- **What you should do**: Would you print out all of the data exactly and keep the pictures out of it?

↓

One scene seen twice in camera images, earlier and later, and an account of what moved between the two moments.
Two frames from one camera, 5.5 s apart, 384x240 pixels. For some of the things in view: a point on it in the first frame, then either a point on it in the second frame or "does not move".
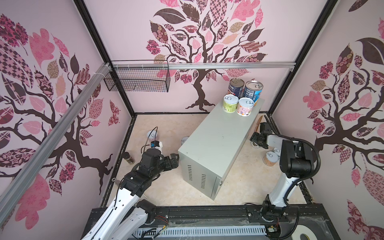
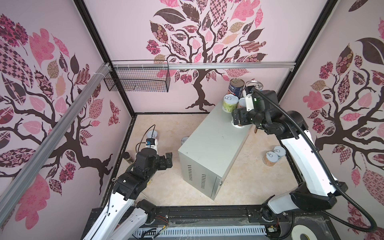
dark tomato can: (235, 86) does not move
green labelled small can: (230, 103) does not move
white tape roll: (301, 229) does not move
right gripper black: (254, 136) to (240, 113)
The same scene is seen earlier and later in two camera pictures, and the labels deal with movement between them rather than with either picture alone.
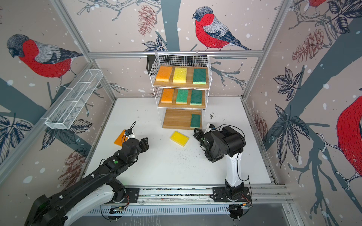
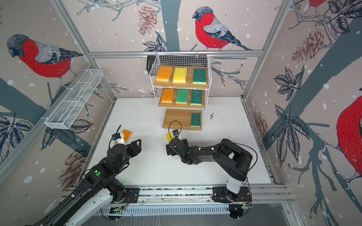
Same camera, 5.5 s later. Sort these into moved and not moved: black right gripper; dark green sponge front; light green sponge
Moved: black right gripper
Not moved: dark green sponge front; light green sponge
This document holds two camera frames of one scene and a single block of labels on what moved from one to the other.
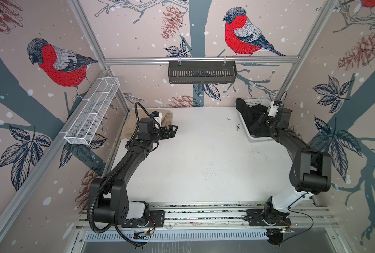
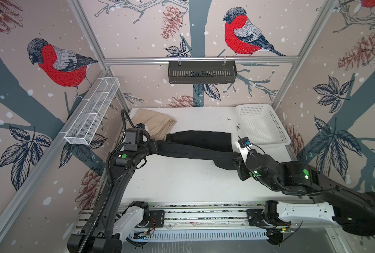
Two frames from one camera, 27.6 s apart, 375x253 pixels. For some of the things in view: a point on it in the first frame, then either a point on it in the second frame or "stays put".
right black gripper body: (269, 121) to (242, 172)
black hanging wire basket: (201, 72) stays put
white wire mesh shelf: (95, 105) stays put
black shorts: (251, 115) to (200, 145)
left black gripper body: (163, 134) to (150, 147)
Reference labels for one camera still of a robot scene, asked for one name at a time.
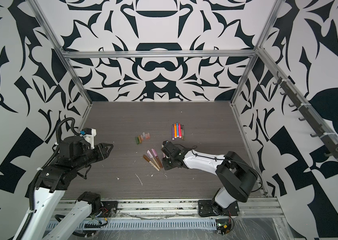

↑

- **Response area**:
One scene seen twice in camera images, earlier and later, and an account of what moved between the two moments.
Two frames from one camera, 5.5 s apart, 384x240 pixels. For some of the things in view: a point on it in the first frame, then either a point on it in the second frame or "does not move".
dark tomato can: (235, 86) does not move
green labelled small can: (230, 103) does not move
white tape roll: (301, 229) does not move
right gripper black: (254, 136) to (240, 113)
The same scene is seen earlier and later in two camera pictures, and the labels deal with movement between them rather than with either picture alone.
Same camera, 5.5 s later. Sort these into moved and not moved: black right gripper; dark green sponge front; light green sponge
Moved: black right gripper
Not moved: dark green sponge front; light green sponge
This document holds two camera frames of one scene and a single block of labels on what moved from one to the other.
Two frames from one camera, 27.6 s apart, 375x253 pixels. For some of the things in view: a point on it in the first frame, then either a point on it in the second frame or "stays put".
right black gripper body: (269, 121) to (242, 172)
black hanging wire basket: (201, 72) stays put
white wire mesh shelf: (95, 105) stays put
black shorts: (251, 115) to (200, 145)
left black gripper body: (163, 134) to (150, 147)
Reference labels for one camera still of a robot scene, asked for one name at a time.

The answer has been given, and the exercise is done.